AMENDED AND RESTATED

CHANGE OF CONTROL AGREEMENT

AMENDED AND RESTATED CHANGE OF CONTROL AGREEMENT by and between Hologic, Inc., a Delaware corporation (the “Company”), and Patrick J. Sullivan (the “Executive”), dated as of August 17, 2007 (the “Agreement”). This Agreement amends and restates in its entirety that certain Change of Control Agreement dated as of May 20, 2007 (the “Original Agreement”) to further clarify certain provisions of the Original Agreement.

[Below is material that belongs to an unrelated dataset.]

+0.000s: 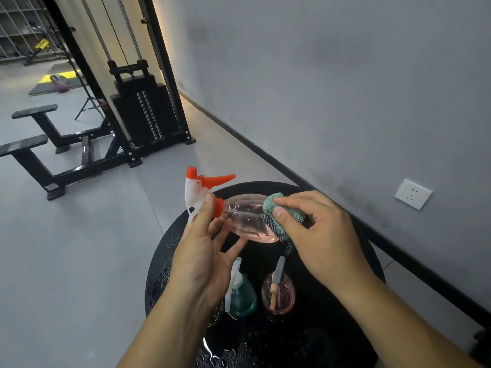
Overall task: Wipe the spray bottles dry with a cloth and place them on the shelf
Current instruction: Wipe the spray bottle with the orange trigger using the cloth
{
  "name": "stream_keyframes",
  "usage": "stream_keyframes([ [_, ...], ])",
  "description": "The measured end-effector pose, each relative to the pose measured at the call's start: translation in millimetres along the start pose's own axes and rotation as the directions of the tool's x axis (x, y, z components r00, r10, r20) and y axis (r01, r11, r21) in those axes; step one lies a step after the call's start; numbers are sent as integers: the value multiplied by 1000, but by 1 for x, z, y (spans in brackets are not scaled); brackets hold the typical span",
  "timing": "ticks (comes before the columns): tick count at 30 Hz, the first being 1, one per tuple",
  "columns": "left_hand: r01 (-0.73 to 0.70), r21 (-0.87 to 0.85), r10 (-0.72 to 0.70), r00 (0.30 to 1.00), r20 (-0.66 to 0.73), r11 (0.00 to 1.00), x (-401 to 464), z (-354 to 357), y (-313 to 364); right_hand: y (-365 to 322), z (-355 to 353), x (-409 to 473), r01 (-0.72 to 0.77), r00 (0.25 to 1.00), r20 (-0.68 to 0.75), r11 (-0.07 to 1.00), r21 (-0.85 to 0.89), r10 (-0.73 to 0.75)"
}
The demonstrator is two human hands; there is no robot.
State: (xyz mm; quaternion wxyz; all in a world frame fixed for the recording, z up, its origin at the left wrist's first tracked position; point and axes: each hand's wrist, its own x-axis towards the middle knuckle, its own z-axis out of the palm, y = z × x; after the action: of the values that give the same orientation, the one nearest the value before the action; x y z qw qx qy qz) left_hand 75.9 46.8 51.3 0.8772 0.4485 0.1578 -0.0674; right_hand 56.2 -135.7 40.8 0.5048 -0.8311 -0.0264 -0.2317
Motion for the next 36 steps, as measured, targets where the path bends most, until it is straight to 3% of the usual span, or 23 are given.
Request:
stream_keyframes([
  [6,41,99,-44,999,21,994,-5,1,-4,1,2,1,-21,1000,-21,1000,-15,21],
  [12,56,77,-58,998,22,995,-8,3,-12,-13,15,-6,94,984,160,992,-80,-80],
  [17,25,68,-27,999,24,997,-7,6,-9,-3,7,2,-40,995,84,997,-67,46],
  [22,20,73,-24,998,63,997,-9,11,-13,-10,17,-6,76,988,138,993,-94,-63],
  [27,32,83,-36,998,44,996,-10,11,-14,-2,8,4,-50,998,26,996,-74,52],
  [32,49,86,-54,997,50,995,-8,11,-18,-8,16,-1,11,993,114,997,-78,-2],
  [36,44,93,-51,996,69,995,-7,9,-16,-1,8,8,-86,995,37,994,-66,89],
])
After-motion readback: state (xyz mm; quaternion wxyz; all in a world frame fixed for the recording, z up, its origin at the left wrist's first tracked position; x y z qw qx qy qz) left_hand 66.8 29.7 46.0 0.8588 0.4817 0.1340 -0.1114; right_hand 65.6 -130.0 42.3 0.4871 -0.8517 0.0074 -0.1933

WHEREAS, upon the Closing Date (as such term is defined in the Merger Agreement) and pursuant to that certain Agreement and Plan of Merger by and among the Company, Nor’easter Corp. and Cytyc Corporation (“Cytyc”) dated as of May 20, 2007 (the “Merger Agreement”), the stockholders of Cytyc will own over 50% of the outstanding shares of the Company;

WHEREAS, subject to and conditioned upon the completion of the Merger, commencing as of the Closing Date (as defined in the Merger Agreement, such date to be sometimes referred to herein as the “Effective Time” of this Agreement), the Company desires that the Executive will serve as Executive Chairman and executive officer of the Company; and

WHEREAS, subject to and conditioned upon the consummation of the Merger (as such term is defined in the Merger Agreement), the Board of Directors of the Company (the “Board”), has determined that it is in the best interests of the Company and its shareholders to assure that the Company will have the continued dedication of the Executive, notwithstanding the possibility, threat, or occurrence of a Change of Control (as defined below) of the Company. The Board believes it is imperative to diminish the inevitable distraction of the Executive by virtue of the personal uncertainties and risks created by a pending or threatened Change of Control and to encourage the Executive’s full attention and dedication to the Company currently and in the event of any threatened or pending Change of Control, and to provide the Executive with compensation and benefits arrangements upon a Change of Control which ensure that the compensation and benefits expectations of the Executive will be satisfied and which are competitive with those of other corporations; and

WHEREAS, in the event that the Merger Agreement is terminated, then this Agreement shall become null and void ab initio and be of no further force and effect.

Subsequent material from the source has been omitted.